INPUT RECORDS
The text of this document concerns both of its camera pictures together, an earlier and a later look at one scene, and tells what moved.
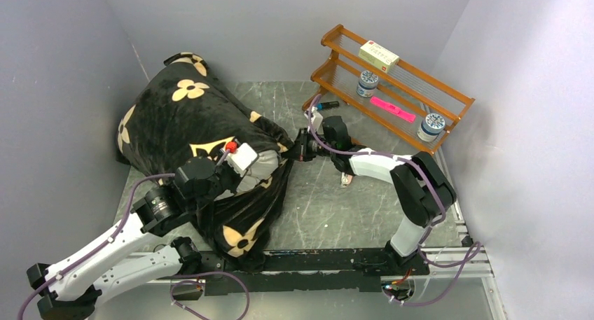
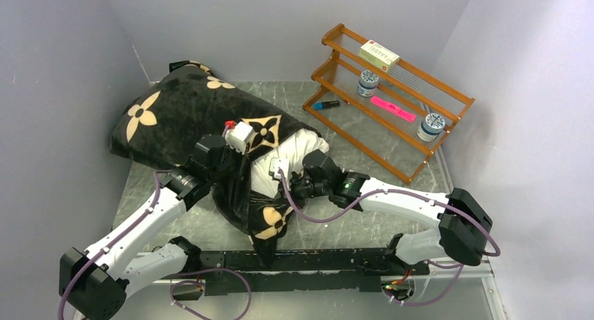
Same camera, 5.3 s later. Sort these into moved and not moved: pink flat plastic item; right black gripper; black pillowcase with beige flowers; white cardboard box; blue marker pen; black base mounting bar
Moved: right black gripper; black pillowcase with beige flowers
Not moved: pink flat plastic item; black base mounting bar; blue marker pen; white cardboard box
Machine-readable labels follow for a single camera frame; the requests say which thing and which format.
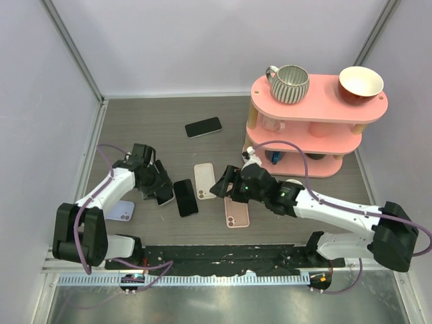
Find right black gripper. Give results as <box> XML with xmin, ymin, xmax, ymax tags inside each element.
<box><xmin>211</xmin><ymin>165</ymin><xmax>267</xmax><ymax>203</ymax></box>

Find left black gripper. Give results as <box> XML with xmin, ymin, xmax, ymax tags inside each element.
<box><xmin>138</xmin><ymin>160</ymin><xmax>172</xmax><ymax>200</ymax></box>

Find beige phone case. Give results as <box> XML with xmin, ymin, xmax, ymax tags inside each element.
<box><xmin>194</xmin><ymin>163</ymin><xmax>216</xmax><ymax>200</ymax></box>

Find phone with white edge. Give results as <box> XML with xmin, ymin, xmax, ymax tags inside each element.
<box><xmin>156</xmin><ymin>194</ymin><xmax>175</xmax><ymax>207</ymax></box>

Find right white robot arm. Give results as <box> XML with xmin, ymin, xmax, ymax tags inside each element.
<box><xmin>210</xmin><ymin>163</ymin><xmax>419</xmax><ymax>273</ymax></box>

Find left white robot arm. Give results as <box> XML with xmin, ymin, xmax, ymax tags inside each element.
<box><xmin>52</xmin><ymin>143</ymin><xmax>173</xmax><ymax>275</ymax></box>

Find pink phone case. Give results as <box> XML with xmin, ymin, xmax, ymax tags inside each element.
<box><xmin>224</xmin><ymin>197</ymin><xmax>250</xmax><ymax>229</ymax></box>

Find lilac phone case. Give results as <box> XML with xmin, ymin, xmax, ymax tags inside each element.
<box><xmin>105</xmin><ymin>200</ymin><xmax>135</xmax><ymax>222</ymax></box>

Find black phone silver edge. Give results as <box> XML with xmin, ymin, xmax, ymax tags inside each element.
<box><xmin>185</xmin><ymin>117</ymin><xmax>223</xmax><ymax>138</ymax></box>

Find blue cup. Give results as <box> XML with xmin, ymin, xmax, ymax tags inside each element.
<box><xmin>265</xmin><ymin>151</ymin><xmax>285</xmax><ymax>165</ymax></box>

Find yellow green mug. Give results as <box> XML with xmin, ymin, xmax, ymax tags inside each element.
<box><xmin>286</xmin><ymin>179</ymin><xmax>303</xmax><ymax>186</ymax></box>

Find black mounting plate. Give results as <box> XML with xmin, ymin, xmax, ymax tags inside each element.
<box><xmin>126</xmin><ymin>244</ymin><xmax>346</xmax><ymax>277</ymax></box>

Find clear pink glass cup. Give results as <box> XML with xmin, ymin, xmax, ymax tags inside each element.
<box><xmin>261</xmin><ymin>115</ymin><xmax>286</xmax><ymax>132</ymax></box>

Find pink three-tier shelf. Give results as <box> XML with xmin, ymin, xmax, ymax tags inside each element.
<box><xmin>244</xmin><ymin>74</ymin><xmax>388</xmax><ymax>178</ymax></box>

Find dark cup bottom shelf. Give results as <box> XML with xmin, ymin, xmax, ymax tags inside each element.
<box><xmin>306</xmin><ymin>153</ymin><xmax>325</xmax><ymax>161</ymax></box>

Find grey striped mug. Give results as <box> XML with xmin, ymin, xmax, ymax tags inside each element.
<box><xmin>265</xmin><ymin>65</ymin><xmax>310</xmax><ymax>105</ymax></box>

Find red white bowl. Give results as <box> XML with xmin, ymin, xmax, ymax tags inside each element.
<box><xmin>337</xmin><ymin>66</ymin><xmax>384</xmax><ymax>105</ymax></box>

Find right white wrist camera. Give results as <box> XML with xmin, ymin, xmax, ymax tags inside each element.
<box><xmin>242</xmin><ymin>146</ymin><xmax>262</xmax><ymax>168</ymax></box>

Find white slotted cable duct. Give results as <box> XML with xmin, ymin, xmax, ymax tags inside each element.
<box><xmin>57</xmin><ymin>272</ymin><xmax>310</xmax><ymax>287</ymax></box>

TASK BRIEF
Could you state how many lines of the records contain "phone"? Give the number and nothing else.

EXERCISE RESULT
5